- Original author: PowerDNS.com B.V.
- Developers: PowerDNS Community, Bert Hubert
- Written in: C++
- Operating system: Unix-like
- Type: DNS server
- License: GNU General Public License v2
- Website: www.powerdns.com
- Repository: github.com/PowerDNS/pdns ;

= PowerDNS =

Domain name system software project

PowerDNS is a software project providing a DNS authoritative server, recursor and proxy. It is written in C++ and licensed under the GPL. It runs on most Unix derivatives. PowerDNS features a large number of different backends ranging from simple BIND style zonefiles to relational databases and load balancing/failover algorithms.

== History ==
PowerDNS development began in 1999 and was originally a commercial proprietary product. In November 2002, the source code was made public under the open-source GPL v2 license.

== Components ==

=== Authoritative server ===
PowerDNS Authoritative Server (pdns_server) consists of a general purpose authoritative server, and multiple dynamically loadable backends that both run multi-threaded. The core handles all packet processing and DNS intelligence, while one or more backends deliver DNS records using arbitrary storage methods.

Zone transfers and update notifications are supported, and the processes can run unprivileged and chrooted. Various caches are maintained to speed up query processing. Run-time control is available through the pdns_control command, which allows reloading of separate zones, cache purges, zone notifications and dumps statistics in Multi Router Traffic Grapher / rrdtool format. Realtime information can also be obtained through the optional built-in web server.

There are many independent projects to create management interfaces for PowerDNS.

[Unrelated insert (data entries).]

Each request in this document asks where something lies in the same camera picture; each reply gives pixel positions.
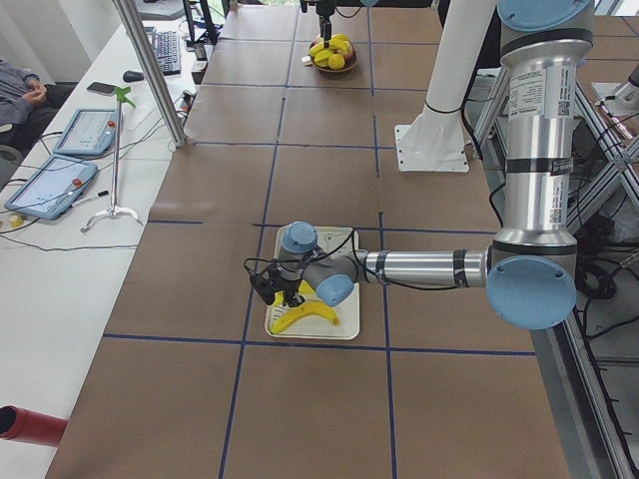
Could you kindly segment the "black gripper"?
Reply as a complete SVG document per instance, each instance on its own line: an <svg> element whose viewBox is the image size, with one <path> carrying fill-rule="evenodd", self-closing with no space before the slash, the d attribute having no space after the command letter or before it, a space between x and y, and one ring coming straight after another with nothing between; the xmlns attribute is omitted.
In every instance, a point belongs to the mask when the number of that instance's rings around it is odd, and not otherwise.
<svg viewBox="0 0 639 479"><path fill-rule="evenodd" d="M318 0L317 14L321 17L321 37L323 46L328 48L332 36L330 16L334 14L334 0Z"/></svg>
<svg viewBox="0 0 639 479"><path fill-rule="evenodd" d="M299 293L302 282L301 275L296 271L278 268L277 276L278 291L283 292L283 305L294 307L303 304L305 298Z"/></svg>

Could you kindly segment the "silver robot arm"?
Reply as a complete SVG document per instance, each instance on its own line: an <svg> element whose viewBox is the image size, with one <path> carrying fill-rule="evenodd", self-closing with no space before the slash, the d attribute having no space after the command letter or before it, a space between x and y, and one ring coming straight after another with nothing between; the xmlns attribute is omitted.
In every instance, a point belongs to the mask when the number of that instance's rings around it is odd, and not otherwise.
<svg viewBox="0 0 639 479"><path fill-rule="evenodd" d="M526 329L565 320L576 301L576 241L566 227L576 71L592 45L589 1L454 1L422 113L395 134L411 171L451 167L448 130L463 106L490 20L501 23L500 62L509 77L505 210L481 251L329 253L305 222L286 226L270 269L292 303L301 282L338 305L358 282L416 289L482 287L495 312Z"/></svg>
<svg viewBox="0 0 639 479"><path fill-rule="evenodd" d="M300 6L303 13L307 13L309 6L314 6L316 9L316 13L319 17L319 33L320 39L322 40L322 44L325 48L329 46L329 41L332 37L331 30L331 21L330 17L337 13L341 15L338 11L338 6L352 7L357 8L357 10L353 13L355 15L361 8L372 7L377 4L377 1L336 1L336 0L317 0L317 1L308 1L301 0Z"/></svg>

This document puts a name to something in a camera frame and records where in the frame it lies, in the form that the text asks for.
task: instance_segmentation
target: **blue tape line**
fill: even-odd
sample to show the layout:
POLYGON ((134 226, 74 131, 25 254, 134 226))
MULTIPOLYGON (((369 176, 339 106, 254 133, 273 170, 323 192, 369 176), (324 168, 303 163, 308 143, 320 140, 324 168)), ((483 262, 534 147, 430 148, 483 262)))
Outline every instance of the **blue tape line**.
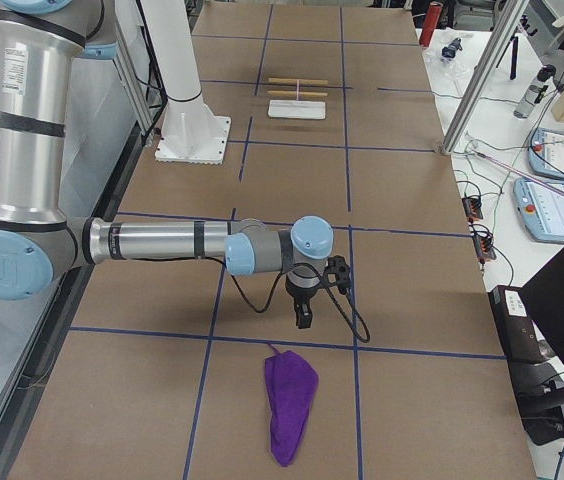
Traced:
POLYGON ((222 337, 214 336, 213 340, 218 342, 230 343, 248 343, 255 345, 284 345, 285 347, 307 347, 307 348, 326 348, 329 350, 353 350, 349 345, 338 345, 332 343, 312 343, 312 342, 294 342, 290 340, 263 340, 260 338, 241 338, 241 337, 222 337))
POLYGON ((213 332, 215 331, 215 323, 218 318, 220 297, 222 295, 222 285, 224 284, 224 273, 225 268, 222 267, 222 270, 220 271, 220 280, 218 281, 218 291, 215 297, 215 305, 213 307, 211 328, 209 329, 209 337, 206 344, 206 352, 204 354, 202 376, 200 378, 200 385, 198 387, 198 398, 195 402, 195 413, 193 414, 193 423, 191 424, 191 434, 189 435, 189 446, 186 452, 186 461, 184 462, 184 472, 182 473, 182 480, 187 480, 187 478, 189 477, 189 469, 191 468, 191 457, 193 455, 193 447, 195 445, 195 434, 197 432, 198 420, 200 418, 200 408, 202 407, 202 396, 204 393, 204 386, 206 384, 206 376, 209 370, 209 359, 211 358, 211 346, 213 344, 213 332))
POLYGON ((435 153, 432 148, 402 148, 402 147, 349 147, 351 150, 373 150, 386 152, 423 152, 435 153))
MULTIPOLYGON (((171 332, 157 332, 157 331, 144 331, 144 330, 129 330, 122 328, 104 328, 104 327, 83 327, 72 326, 69 330, 73 332, 88 332, 88 333, 111 333, 116 335, 137 335, 143 337, 165 337, 165 338, 181 338, 184 340, 214 340, 219 342, 230 343, 253 343, 253 344, 267 344, 275 343, 277 345, 285 345, 289 347, 308 347, 308 348, 327 348, 334 350, 353 350, 353 346, 338 345, 331 343, 313 343, 313 342, 295 342, 289 340, 266 340, 261 338, 243 338, 243 337, 226 337, 226 336, 213 336, 208 335, 195 335, 190 333, 171 333, 171 332)), ((358 346, 358 351, 376 352, 376 353, 392 353, 398 355, 418 355, 426 357, 451 357, 451 358, 474 358, 478 360, 506 360, 503 355, 489 355, 479 353, 460 353, 460 352, 439 352, 435 350, 410 350, 401 348, 386 348, 386 347, 367 347, 358 346)))
MULTIPOLYGON (((349 262, 351 263, 351 299, 355 305, 355 258, 353 248, 353 229, 349 225, 349 262)), ((353 326, 357 329, 357 317, 353 315, 353 326)), ((360 356, 358 354, 358 339, 353 337, 353 378, 355 392, 355 426, 357 432, 357 454, 358 454, 358 480, 364 480, 364 449, 362 444, 362 399, 360 395, 360 356)))
POLYGON ((240 165, 240 173, 238 180, 242 182, 244 176, 244 167, 246 165, 246 154, 249 150, 249 139, 251 138, 251 126, 253 125, 253 117, 249 117, 249 126, 246 129, 246 141, 244 142, 244 151, 242 152, 242 164, 240 165))
POLYGON ((402 348, 384 348, 359 346, 358 350, 363 352, 395 353, 399 355, 417 355, 421 357, 448 357, 448 358, 472 358, 477 360, 506 360, 504 355, 488 355, 482 353, 460 353, 460 352, 438 352, 435 350, 411 350, 402 348))
POLYGON ((266 32, 264 33, 264 44, 262 45, 262 56, 260 57, 260 68, 258 69, 257 85, 255 86, 255 91, 253 95, 258 94, 260 88, 260 80, 262 79, 262 67, 264 65, 264 54, 266 53, 266 43, 269 38, 269 29, 271 28, 271 18, 273 17, 273 5, 269 8, 269 18, 266 21, 266 32))
MULTIPOLYGON (((342 7, 340 7, 340 54, 342 60, 342 85, 346 85, 346 64, 344 57, 344 21, 342 20, 342 7)), ((347 119, 346 89, 342 89, 342 113, 344 118, 344 161, 346 169, 346 208, 351 212, 351 171, 349 165, 349 122, 347 119)))
POLYGON ((208 335, 195 335, 191 333, 155 332, 155 331, 147 331, 147 330, 130 330, 126 328, 71 326, 69 330, 71 330, 72 332, 113 333, 117 335, 138 335, 142 337, 183 338, 186 340, 209 339, 208 335))
MULTIPOLYGON (((202 37, 202 38, 226 38, 226 39, 241 39, 241 40, 274 40, 276 42, 307 42, 307 43, 342 43, 340 40, 317 40, 311 38, 278 38, 278 37, 250 37, 250 36, 232 36, 232 35, 212 35, 206 33, 196 33, 192 34, 192 37, 202 37)), ((420 45, 417 43, 395 43, 395 42, 365 42, 365 41, 355 41, 355 40, 346 40, 344 41, 345 44, 352 44, 352 45, 386 45, 389 47, 418 47, 420 45)))

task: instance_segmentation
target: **cardboard table surface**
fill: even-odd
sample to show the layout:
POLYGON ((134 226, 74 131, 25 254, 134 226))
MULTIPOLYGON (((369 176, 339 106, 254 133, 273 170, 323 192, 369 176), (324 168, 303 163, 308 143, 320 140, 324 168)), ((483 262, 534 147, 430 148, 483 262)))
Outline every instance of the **cardboard table surface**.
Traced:
MULTIPOLYGON (((320 215, 372 341, 323 292, 297 330, 282 288, 255 315, 215 263, 105 262, 10 478, 534 478, 410 15, 211 2, 193 39, 205 102, 232 117, 224 164, 145 151, 118 220, 320 215), (270 76, 329 80, 327 118, 268 118, 270 76), (288 468, 269 343, 320 376, 288 468)), ((273 278, 240 281, 259 304, 273 278)))

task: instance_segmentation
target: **brown cardboard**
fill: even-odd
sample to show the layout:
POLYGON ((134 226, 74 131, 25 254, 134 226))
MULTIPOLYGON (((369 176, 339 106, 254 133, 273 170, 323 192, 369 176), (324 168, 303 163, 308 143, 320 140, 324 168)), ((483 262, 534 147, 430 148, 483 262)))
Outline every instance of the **brown cardboard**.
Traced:
POLYGON ((276 5, 269 38, 340 42, 340 12, 319 6, 276 5))
POLYGON ((282 468, 269 451, 264 359, 273 352, 266 345, 214 342, 190 480, 357 478, 352 352, 291 350, 320 376, 294 463, 282 468))
POLYGON ((371 345, 502 355, 470 239, 354 232, 353 249, 371 345))
POLYGON ((194 37, 201 80, 256 82, 264 40, 194 37))
POLYGON ((271 5, 227 3, 205 2, 193 34, 264 38, 271 5))
POLYGON ((157 162, 145 150, 120 211, 230 218, 243 152, 244 145, 230 143, 221 165, 201 165, 157 162))
POLYGON ((293 223, 318 215, 346 226, 344 149, 249 145, 235 206, 239 218, 293 223))
POLYGON ((344 58, 347 86, 431 90, 419 46, 347 44, 344 58))
POLYGON ((359 355, 366 480, 536 478, 505 361, 359 355))
POLYGON ((70 332, 9 478, 180 477, 205 349, 70 332))
POLYGON ((349 145, 433 150, 444 139, 430 93, 347 92, 349 145))
POLYGON ((328 80, 342 85, 342 48, 339 43, 266 42, 262 81, 269 77, 328 80))
POLYGON ((353 225, 467 234, 449 157, 425 152, 349 152, 353 225))
POLYGON ((417 44, 411 12, 402 9, 343 8, 344 40, 417 44))

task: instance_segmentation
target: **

The PowerDNS Authoritative Server supports DNSSEC as of version 3.0. While pre-signed zones can be served, it is also possible to perform online signing & key management. This has the upside of being relatively easy, but the downside that the cryptographic keying material is present on the servers itself (which is also true of any HTTPS server when not used with a HSM for example).

=== Recursor ===
PowerDNS Recursor (pdns_recursor) is a resolving DNS server, that runs as a separate process.

This part of PowerDNS uses a combination of native threads and user-space threads, through the use of Boost and the MTasker library, which is a simple cooperative multitasking library. It is also available as a standalone package.

It does not have to run a pdns_server process as a gatekeeper for pdns_recursor, if the goal is simply to provide caching/recursing/resolving nameservice as running pdns_recursor on its own is even more efficient than behind the authoritative component.

Support for DNSSEC validation was added to the pdns_recursor in version 4.0.

=== DNSdist ===
PowerDNS DNSdist (dnsdist) is a caching DNS proxy, with many features including:

- Load Balancing of DNS Queries
- DNS Encryption Support - DNS over HTTPS, DNS over TLS, both upstream and downstream (i.e. to clients and backends)
- Lua Policy Engine - Extensive capabilities for creating rules for processing DNS packets, such as changing the response, re-routing a query or blocking traffic over a max QPS from a subnet.
- Dynamic Rule Generation - Used to create Dynamic Blocks which are short-lived rules, automatically inserted based on configurable thresholds and the analysis of recently received traffic. Used to deal with DoS attacks

DNSdist is available as a standalone package, and can be deployed with PowerDNS Authoritative Server or Recursor, or any other third-party DNS server.